» What needs to be done
Word for word, retype the tail of the data below, starting with the line that has "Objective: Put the" and including the last line.

» Data excerpt
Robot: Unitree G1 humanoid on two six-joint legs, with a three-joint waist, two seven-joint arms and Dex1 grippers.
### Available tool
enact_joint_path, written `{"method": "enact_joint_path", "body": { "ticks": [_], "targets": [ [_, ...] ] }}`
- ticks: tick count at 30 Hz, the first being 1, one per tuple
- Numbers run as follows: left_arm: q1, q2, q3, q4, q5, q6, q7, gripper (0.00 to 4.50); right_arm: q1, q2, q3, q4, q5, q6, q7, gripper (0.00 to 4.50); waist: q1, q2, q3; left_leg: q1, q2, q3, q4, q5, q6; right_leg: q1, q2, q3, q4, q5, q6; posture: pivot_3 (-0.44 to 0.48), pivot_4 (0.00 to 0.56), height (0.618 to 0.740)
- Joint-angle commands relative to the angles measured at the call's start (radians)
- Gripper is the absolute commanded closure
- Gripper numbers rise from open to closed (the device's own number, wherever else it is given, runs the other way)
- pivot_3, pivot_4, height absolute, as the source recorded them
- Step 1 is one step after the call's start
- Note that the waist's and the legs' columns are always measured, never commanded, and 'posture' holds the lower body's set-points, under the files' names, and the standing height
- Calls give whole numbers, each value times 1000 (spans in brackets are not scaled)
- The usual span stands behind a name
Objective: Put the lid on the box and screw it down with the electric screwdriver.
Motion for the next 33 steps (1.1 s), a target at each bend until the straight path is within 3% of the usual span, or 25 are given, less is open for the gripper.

» Exercise result
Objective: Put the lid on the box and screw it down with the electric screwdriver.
Motion for the next 33 steps (1.1 s), a target at each bend until the straight path is within 3% of the usual span, or 25 are given, less is open for the gripper.

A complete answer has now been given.